Mais l’Islande a mis les moyens sur la table pour défendre ses ressources halieutiques assez tôt. En 2015 un décret local en vigueur depuis quatre siècles a été aboli par le Parlement islandais qui autorisait à tuer les Basques en Islande depuis 1615 pour leur interdire la chasse à la baleine. Un autre Etat se voit interdit de séjour après quelques échauffourées sur mer : l’exaspération conduit au meurtre d’un marin anglais sur l’île en 1532, résultat de la rivalité en matière de pêche de l’Angleterre et de la Ligue hanséatique, l’association des villes marchandes germaniques de l’Europe du Nord riveraines de la mer du Nord et de la mer Baltique. Les Anglais sont interdits dans le secteur pendant trois siècles et demi jusqu’au XIXe siècle, où ils réapparaissent avec filets et bateaux dans la région et avec eux le retour des ennuis.

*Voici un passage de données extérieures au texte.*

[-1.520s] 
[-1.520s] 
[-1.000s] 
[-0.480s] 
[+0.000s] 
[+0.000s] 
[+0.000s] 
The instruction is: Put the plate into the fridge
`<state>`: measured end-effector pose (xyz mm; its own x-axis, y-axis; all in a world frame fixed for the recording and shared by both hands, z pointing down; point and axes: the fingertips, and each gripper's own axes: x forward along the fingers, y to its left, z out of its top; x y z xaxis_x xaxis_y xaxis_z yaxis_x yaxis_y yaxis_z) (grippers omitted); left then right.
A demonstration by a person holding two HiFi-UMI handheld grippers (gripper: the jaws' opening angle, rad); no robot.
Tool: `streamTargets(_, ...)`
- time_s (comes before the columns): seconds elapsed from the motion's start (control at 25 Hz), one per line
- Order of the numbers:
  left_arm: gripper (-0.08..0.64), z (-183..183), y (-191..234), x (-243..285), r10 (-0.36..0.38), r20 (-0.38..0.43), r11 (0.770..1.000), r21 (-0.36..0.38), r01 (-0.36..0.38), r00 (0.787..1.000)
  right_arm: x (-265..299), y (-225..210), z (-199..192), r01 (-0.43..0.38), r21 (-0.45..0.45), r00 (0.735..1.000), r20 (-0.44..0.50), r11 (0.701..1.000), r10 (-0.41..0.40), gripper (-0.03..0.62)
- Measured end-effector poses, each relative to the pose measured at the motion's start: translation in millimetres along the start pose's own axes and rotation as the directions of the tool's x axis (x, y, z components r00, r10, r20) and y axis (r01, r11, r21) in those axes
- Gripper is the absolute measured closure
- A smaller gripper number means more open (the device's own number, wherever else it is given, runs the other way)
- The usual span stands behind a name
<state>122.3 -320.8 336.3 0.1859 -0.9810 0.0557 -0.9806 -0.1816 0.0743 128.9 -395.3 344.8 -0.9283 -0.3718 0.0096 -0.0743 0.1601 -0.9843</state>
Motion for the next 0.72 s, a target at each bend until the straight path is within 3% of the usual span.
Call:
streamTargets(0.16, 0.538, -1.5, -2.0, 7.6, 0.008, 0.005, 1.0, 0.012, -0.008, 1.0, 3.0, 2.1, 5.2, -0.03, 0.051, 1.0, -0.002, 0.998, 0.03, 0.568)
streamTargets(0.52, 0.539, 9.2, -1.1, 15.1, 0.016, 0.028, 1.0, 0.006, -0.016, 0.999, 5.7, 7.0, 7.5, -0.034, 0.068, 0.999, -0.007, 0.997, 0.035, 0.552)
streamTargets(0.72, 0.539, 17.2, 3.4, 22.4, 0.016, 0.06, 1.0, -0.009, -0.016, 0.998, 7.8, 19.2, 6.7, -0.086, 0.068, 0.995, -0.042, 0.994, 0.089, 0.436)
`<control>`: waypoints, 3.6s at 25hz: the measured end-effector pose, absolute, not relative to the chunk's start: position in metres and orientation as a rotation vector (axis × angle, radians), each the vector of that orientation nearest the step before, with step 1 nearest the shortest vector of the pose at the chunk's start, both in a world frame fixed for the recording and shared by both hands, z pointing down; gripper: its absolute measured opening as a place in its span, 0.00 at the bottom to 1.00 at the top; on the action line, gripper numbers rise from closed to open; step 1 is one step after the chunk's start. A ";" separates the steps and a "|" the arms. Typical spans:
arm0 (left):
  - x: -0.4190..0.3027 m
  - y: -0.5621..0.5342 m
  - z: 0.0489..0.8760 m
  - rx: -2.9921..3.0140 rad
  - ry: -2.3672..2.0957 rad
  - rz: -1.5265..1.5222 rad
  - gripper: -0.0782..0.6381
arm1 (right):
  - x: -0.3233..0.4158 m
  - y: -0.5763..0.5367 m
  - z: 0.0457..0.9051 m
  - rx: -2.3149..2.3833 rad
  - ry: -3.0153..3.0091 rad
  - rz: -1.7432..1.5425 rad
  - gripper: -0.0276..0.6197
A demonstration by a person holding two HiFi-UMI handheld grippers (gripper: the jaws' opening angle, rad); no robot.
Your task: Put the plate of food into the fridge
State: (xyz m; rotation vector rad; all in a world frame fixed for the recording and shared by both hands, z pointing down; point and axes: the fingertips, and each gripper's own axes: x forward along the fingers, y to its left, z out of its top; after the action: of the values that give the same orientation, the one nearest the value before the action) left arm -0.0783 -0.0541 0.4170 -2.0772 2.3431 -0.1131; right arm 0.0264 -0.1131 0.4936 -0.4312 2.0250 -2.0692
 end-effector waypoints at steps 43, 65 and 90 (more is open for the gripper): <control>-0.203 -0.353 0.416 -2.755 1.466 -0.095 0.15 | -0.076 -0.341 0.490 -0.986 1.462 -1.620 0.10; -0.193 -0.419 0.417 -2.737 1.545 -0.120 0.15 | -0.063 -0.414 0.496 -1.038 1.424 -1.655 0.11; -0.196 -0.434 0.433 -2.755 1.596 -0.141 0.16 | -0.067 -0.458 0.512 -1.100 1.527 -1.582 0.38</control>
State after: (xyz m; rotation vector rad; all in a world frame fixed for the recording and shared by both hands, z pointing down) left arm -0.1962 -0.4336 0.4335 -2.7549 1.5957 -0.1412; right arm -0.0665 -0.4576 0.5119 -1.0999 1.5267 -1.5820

Les pêcheurs anglais et allemands viennent en grand nombre se fournir de manière intensive dans les eaux islandaises à partir des années 1920, sans respecter les frontières marines nationales. L’Islande prend alors sa place au cœur d’une guerre à rebondissement : la guerre de la morue, qui commence en 1958 lorsqu’elle étend de manière unilatérale ses eaux territoriales à non plus 3 mais 12 milles nautiques pour protéger sa zone de pêche. On s’arraisonne, on s’éperonne, on tire au canon, cette guerre de pêcheurs et de garde-côtes connait de nombreux épisodes : les Britanniques envoient leur flotte de guerre pour protéger leurs chalutiers, l’Atlantique nord est devenu un champ de bataille autour du droit de pêche. Un droit de pêche interprété de manière divergente jusqu’à l’intervention des Etats-Unis craignant pour le bon fonctionnement de leur base militaire de Keflavik situé au sud de l’Islande qui sort, pour sa part, victorieuse de ce conflit à rallonge au détriment du Royaume-Uni relégué à 200 milles nautiques de ses côtes avec un coût de 2000 emplois parmi ses pêcheurs et ses travailleurs associés. Fin de la guerre de la morue.
Une guerre de la morue que les pays de l’Union européenne aimeraient éviter de voir renaître à l’occasion du Brexit.